The answer must be one number: how many lines below contain the word "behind".

(Beginning of Data under study)

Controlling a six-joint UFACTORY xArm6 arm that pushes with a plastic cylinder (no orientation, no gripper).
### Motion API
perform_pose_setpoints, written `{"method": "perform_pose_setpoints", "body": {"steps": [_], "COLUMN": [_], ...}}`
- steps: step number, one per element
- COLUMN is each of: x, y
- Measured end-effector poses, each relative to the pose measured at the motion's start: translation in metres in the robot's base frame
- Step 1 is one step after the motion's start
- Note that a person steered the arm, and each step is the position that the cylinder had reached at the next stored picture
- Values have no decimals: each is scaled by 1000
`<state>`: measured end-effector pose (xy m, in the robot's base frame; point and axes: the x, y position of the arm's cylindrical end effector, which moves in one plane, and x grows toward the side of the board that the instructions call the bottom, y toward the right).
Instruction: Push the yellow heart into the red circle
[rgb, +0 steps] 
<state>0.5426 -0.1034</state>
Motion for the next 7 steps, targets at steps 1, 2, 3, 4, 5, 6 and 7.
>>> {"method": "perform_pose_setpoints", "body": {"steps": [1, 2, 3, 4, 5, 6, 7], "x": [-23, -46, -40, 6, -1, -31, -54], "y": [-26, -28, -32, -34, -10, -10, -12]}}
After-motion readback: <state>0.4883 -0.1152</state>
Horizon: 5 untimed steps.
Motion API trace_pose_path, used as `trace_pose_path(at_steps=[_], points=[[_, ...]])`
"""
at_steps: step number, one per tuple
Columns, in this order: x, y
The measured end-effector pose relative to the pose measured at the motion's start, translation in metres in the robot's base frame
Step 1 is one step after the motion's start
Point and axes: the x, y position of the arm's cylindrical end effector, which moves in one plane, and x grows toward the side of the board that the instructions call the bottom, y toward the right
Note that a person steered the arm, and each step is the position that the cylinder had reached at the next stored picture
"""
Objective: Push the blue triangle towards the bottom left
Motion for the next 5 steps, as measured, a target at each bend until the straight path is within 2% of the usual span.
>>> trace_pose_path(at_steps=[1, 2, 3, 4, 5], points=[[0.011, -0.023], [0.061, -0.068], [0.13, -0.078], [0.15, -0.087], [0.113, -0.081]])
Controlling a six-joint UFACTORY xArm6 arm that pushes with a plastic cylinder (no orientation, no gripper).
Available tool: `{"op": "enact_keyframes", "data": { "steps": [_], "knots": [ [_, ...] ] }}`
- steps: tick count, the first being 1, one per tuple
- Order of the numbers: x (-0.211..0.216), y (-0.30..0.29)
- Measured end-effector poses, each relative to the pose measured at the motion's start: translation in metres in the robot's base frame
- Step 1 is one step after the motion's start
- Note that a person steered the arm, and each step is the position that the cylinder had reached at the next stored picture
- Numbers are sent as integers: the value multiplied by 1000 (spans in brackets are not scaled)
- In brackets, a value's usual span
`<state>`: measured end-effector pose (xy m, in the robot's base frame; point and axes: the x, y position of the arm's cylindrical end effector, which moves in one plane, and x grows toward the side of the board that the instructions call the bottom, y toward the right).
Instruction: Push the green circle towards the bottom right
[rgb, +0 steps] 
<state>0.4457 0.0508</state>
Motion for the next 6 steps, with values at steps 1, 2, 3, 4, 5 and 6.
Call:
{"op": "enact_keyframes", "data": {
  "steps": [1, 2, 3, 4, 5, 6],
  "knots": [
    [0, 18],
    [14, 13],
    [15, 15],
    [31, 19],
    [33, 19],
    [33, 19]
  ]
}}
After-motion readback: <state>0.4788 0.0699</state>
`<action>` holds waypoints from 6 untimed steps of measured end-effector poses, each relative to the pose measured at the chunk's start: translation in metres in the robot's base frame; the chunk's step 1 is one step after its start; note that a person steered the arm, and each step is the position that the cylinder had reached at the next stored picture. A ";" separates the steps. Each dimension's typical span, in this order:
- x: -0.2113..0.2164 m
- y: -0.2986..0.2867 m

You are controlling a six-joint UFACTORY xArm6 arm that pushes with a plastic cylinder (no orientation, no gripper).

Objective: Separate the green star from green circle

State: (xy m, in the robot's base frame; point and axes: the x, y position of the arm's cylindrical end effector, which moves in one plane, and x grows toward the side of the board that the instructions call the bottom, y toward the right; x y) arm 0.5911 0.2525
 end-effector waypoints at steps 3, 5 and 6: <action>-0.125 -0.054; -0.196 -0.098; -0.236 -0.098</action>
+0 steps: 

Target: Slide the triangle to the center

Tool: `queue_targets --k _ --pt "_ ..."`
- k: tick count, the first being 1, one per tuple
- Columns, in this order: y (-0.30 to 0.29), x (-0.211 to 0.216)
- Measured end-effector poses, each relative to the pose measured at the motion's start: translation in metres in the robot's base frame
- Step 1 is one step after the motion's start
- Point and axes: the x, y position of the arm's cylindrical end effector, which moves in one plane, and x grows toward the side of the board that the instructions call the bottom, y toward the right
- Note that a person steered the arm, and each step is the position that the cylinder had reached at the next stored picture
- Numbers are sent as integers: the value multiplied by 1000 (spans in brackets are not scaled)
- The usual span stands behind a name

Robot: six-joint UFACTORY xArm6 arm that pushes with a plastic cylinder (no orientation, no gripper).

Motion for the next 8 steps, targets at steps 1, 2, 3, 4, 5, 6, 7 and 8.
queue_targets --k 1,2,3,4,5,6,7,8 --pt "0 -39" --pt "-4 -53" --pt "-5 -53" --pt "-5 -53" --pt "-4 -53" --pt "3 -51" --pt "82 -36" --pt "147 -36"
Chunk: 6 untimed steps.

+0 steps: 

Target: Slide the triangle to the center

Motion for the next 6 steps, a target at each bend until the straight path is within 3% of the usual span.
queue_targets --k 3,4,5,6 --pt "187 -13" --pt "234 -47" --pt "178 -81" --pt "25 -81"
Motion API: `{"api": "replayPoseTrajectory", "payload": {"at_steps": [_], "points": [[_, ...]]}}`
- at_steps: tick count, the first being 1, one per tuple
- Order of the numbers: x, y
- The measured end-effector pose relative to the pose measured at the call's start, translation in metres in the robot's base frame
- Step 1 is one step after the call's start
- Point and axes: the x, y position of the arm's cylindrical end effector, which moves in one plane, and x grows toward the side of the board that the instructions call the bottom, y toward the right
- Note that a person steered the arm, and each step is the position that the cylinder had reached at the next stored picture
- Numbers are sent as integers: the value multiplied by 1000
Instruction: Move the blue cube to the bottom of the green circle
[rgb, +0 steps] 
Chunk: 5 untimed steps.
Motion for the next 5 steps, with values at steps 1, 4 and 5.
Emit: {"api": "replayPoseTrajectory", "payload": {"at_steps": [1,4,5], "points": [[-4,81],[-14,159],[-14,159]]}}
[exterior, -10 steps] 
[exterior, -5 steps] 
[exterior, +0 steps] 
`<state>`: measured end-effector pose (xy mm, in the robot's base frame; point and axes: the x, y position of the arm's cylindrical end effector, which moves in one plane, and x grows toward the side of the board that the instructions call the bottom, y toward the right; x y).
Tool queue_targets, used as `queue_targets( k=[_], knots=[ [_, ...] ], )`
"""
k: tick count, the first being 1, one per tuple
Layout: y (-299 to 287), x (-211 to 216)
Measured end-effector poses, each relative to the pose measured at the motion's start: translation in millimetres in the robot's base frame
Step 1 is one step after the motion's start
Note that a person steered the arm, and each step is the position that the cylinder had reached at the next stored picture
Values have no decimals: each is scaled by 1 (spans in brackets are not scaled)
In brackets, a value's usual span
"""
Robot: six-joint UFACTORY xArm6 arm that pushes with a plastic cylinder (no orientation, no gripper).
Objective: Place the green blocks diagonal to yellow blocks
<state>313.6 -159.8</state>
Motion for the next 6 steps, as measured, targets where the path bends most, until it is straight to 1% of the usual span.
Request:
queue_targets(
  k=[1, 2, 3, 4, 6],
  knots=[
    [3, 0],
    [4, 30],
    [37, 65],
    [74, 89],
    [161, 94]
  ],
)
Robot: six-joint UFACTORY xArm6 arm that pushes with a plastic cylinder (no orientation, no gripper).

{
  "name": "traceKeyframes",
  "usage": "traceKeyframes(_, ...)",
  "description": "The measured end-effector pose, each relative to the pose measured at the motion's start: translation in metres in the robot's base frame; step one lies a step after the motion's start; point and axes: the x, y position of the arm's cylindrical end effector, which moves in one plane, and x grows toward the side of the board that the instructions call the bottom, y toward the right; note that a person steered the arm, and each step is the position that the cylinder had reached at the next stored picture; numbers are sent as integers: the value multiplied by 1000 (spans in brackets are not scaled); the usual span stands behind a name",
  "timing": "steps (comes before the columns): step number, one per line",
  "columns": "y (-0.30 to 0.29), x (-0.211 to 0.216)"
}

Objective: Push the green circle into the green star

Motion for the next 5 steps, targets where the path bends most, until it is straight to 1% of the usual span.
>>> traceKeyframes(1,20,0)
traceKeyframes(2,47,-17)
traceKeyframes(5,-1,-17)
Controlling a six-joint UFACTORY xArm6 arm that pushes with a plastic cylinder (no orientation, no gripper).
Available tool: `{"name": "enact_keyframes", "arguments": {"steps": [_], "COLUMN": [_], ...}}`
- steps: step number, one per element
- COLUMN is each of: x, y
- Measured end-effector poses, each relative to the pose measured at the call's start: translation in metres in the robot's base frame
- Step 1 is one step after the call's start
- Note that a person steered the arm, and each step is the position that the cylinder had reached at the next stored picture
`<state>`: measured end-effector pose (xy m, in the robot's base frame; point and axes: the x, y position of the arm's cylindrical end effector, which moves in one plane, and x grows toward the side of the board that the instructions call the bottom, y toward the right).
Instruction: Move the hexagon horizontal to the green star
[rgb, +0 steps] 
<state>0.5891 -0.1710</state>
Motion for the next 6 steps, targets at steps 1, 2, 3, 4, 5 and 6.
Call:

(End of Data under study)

**Solution to this exercise**
2